Exercise details: Where the listing below reaches the line containing "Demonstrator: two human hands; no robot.", start writing out lines exactly, and stop once the line containing "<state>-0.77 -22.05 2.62" has been written.

Input data:

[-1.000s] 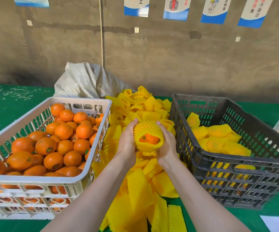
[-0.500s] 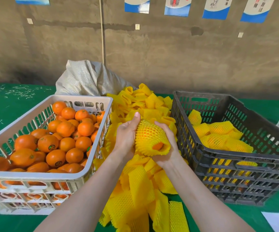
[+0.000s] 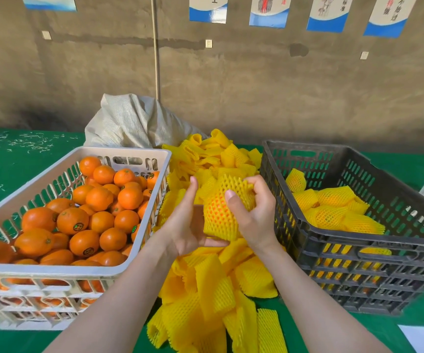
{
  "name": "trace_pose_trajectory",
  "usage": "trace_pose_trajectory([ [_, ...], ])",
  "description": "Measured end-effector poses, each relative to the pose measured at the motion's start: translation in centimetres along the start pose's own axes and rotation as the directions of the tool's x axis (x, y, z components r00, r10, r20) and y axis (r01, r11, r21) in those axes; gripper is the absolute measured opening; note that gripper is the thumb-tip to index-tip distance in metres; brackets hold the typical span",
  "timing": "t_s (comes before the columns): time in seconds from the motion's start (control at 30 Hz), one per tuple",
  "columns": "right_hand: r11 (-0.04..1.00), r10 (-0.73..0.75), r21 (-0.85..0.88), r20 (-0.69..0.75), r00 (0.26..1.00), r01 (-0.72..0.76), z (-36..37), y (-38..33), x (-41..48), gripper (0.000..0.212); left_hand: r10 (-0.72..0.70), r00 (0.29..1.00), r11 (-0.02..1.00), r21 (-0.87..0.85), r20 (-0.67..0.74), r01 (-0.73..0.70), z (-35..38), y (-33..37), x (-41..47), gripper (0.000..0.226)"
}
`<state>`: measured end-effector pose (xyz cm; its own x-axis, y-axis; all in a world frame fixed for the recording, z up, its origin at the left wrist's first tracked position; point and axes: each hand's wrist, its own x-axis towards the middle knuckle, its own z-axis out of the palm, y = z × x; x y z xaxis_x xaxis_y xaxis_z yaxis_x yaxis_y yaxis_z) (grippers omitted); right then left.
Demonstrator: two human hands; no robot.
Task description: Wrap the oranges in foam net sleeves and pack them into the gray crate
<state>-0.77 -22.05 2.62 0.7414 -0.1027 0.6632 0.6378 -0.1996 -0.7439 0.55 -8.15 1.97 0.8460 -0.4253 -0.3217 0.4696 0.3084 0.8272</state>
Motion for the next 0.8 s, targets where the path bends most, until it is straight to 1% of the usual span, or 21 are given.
trace_pose_trajectory([
  [0.07, 0.998, -0.020, -0.064, 0.013, 1.000, 0.021, -0.1, 0.4, -0.1, 0.037, 0.041, 0.997, 0.999, -0.006, 0.067, -0.041, 0.3, -0.2, -0.2, 0.072],
  [0.13, 0.998, 0.025, -0.050, 0.051, 0.998, -0.023, -0.4, 0.7, -0.1, 0.046, 0.107, 0.993, 0.992, 0.059, 0.058, -0.111, 0.7, -0.2, -0.2, 0.057],
  [0.2, 0.997, 0.068, -0.045, 0.089, 0.994, -0.064, -0.9, 1.0, 0.3, 0.062, 0.141, 0.989, 0.981, 0.132, 0.041, -0.145, 0.9, 0.1, -0.2, 0.049],
  [0.23, 0.995, 0.073, -0.077, 0.102, 0.992, -0.066, -1.1, 1.1, 0.5, 0.064, 0.152, 0.988, 0.973, 0.173, 0.025, -0.154, 0.9, 0.1, -0.1, 0.048],
  [0.33, 0.981, 0.099, -0.176, 0.124, 0.987, -0.077, -1.2, 1.3, 0.7, 0.047, 0.180, 0.981, 0.930, 0.337, -0.071, -0.146, 1.3, 0.0, 0.1, 0.049],
  [0.4, 0.980, 0.152, -0.140, 0.082, 0.985, -0.140, -0.9, 1.6, 0.7, 0.040, 0.168, 0.981, 0.917, 0.381, -0.100, -0.118, 1.5, -0.2, 0.1, 0.055],
  [0.47, 0.977, 0.199, -0.073, -0.018, 0.980, -0.200, -0.6, 1.9, 0.7, 0.037, 0.106, 0.993, 0.946, 0.313, -0.059, -0.082, 1.4, -0.2, 0.1, 0.063],
  [0.53, 0.965, 0.261, 0.005, -0.102, 0.960, -0.262, -0.4, 2.2, 0.7, 0.032, 0.048, 0.998, 0.980, 0.193, -0.028, -0.042, 1.2, -0.2, 0.1, 0.074],
  [0.57, 0.961, 0.277, 0.028, -0.131, 0.952, -0.276, -0.3, 2.3, 0.6, 0.029, 0.041, 0.999, 0.990, 0.137, -0.021, -0.037, 1.1, -0.2, 0.1, 0.076],
  [0.6, 0.961, 0.275, 0.032, -0.159, 0.948, -0.274, -0.2, 2.4, 0.5, 0.028, 0.050, 0.999, 0.995, 0.082, -0.014, -0.049, 1.1, -0.2, 0.0, 0.073],
  [0.67, 0.967, 0.253, 0.023, -0.208, 0.945, -0.253, -0.2, 2.4, 0.3, 0.028, 0.092, 0.996, 0.996, -0.002, 0.000, -0.092, 1.5, -0.4, -0.1, 0.056],
  [0.73, 0.970, 0.241, 0.028, -0.198, 0.950, -0.240, -0.2, 2.1, 0.4, 0.023, 0.148, 0.989, 0.989, 0.002, -0.009, -0.148, 2.1, -0.5, -0.3, 0.044],
  [0.77, 0.965, 0.264, 0.055, -0.167, 0.950, -0.258, -0.2, 2.0, 0.4, 0.016, 0.180, 0.983, 0.984, 0.012, -0.021, -0.180, 2.3, -0.5, -0.3, 0.046],
  [0.8, 0.946, 0.316, 0.126, -0.136, 0.939, -0.300, -0.3, 1.9, 0.5, 0.007, 0.216, 0.976, 0.976, 0.015, -0.027, -0.216, 2.4, -0.5, -0.3, 0.054],
])
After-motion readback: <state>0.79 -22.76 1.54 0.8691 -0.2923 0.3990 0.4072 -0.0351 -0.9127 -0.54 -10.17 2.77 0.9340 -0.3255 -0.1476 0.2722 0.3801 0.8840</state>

Output below:
Demonstrator: two human hands; no robot.
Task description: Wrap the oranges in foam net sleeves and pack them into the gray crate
<state>-0.77 -22.05 2.62 0.7414 -0.1027 0.6632 0.6378 -0.1996 -0.7439 0.55 -8.15 1.97 0.8460 -0.4253 -0.3217 0.4696 0.3084 0.8272</state>

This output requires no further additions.